Michael Lloyd: We do!

Stan Rosenberg: He even edited my chapter in an honest way – that is, he didn’t force me to say something different than what I wanted. Again, our goal is to be faithful to the initial doctrine. So we start with the image of God. There are different fundamental ways of understanding the image of God that then influence how you react to Darwin. The first section explores a number of those ways.

We then move on to original sin – what went wrong, how do we describe it, why did it go wrong. Again, there are different ways of thinking about it. In each of these, we present positions that would be seen as quite consistent with traditional, theological approaches with historic orthodoxy, though there are several novel appropriations attempting to make sense of the issues in light of some of our expanded body of knowledge. Some are positions that would not have been seen before. It doesn’t mean they’re unorthodox, but they’re not necessarily approaches that our readers would be familiar with. From there, we go on to the question of evil.

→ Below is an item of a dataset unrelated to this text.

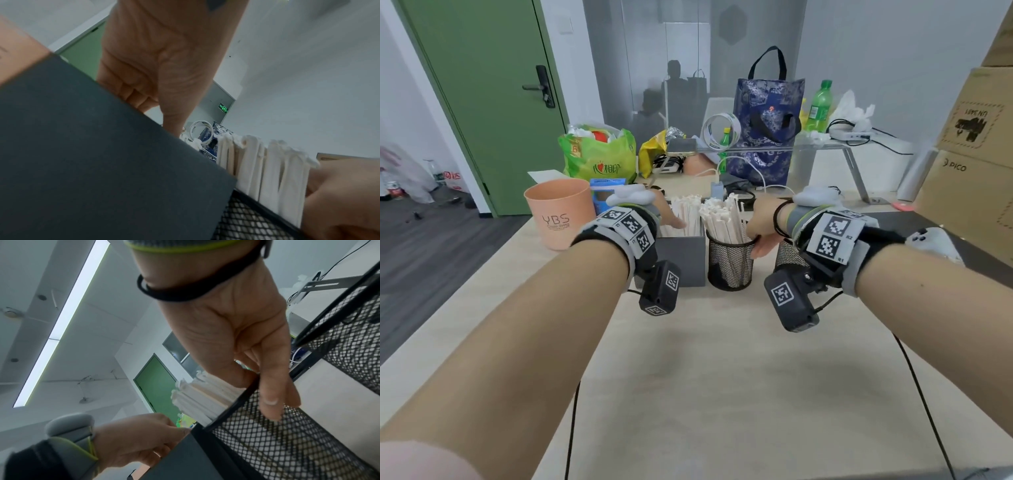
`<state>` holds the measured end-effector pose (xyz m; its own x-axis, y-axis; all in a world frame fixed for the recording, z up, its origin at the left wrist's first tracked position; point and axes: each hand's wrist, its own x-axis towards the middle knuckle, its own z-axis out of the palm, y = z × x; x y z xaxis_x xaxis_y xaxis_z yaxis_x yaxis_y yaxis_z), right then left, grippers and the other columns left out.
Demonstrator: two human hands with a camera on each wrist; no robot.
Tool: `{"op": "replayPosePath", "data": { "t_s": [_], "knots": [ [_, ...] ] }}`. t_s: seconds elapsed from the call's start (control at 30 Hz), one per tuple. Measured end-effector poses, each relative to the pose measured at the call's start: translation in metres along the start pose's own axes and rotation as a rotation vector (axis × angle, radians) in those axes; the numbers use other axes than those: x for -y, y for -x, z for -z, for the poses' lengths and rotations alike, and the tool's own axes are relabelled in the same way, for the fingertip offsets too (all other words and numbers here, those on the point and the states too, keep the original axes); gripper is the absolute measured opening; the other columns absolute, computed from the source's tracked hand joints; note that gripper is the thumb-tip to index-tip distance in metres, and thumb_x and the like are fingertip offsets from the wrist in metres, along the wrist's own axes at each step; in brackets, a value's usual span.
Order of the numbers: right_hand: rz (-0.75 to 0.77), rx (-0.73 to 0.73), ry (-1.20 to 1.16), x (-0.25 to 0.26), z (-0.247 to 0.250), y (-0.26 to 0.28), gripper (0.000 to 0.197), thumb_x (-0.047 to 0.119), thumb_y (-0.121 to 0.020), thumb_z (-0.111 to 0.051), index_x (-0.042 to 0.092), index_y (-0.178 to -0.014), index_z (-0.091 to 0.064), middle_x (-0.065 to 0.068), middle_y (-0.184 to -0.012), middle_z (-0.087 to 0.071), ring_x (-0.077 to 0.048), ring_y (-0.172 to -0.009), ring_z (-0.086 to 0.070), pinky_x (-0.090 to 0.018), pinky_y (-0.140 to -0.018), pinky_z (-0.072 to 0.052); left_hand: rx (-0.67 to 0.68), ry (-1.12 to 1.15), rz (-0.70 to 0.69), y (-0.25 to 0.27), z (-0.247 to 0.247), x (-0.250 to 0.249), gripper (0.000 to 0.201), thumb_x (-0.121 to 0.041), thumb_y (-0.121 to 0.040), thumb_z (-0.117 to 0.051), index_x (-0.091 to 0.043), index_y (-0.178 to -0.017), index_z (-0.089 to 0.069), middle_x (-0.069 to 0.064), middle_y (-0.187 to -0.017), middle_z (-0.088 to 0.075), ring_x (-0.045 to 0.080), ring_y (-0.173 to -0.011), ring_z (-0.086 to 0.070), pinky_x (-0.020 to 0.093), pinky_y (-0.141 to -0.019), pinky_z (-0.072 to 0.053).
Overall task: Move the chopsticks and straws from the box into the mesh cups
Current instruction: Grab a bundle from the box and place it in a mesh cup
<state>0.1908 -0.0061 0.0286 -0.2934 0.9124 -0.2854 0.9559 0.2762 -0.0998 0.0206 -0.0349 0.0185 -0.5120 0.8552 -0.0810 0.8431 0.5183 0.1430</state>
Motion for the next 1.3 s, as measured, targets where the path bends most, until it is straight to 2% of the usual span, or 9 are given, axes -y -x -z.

Michael Lloyd: And that is challenged by Darwin’s assertion that there’s been killing and pain and death and suffering in the world long before human beings ever evolved, and therefore you can’t blame it all on human beings. So the free-will argument has a challenge to it, and there are basically three ways you can respond to that. You can say, yes, God created a world that had competition and violence within it, but he was justified in doing so. Or you say, actually, he couldn’t have created any other kind of world; there were limitations upon the options that he had, and this was the only way he could have created the kind of world we have. Or you say, no, he didn’t intend to create it this way, but something went wrong, and it can’t be just human beings who are the culprits.

We’ve got people representing all those three positions, and we hope to create the space by not saying you have to follow one idea, but rather by presenting a number of ideas. It leaves people free to think for themselves, to come to their own conclusions, and hopefully to do their own creative thinking on the back of what we’ve done in a way that is respectful of each other and reflecting the kind of mutual love and acceptance that is required of us in the Gospel.

How do you see CCCU faculty using this in their classrooms or in their own work and research?

Stan Rosenberg: The initial audience this is intended for is advanced undergraduate or master’s-level students, but I think scholars and faculty, pastors, and informed lay readers will find it useful as well, and will find chapters in here that are written at a sufficient level to be valuable to them in their own work. But we wrote to contribute to serious, thoughtful conversation in an upper-division classroom that is engaged with issues of science and religion in some form. But the book is not meant to give a particular answer – it would be assigned to help readers see a range of options, see the kinds of conversations possible, see what’s possible to consider.

I would also hope that it would be a model of how we can engage with difficult questions in a winsome and loving way as part of a broader community. Life rarely reduces to a simple either-or choice; there are complexities here to engage with and difficult choices to make. So I hope that it really provides a model of scholarly engagement across difficult questions and indeed will be read as the work of a community of scholars modeling faithful, scholarly engagement.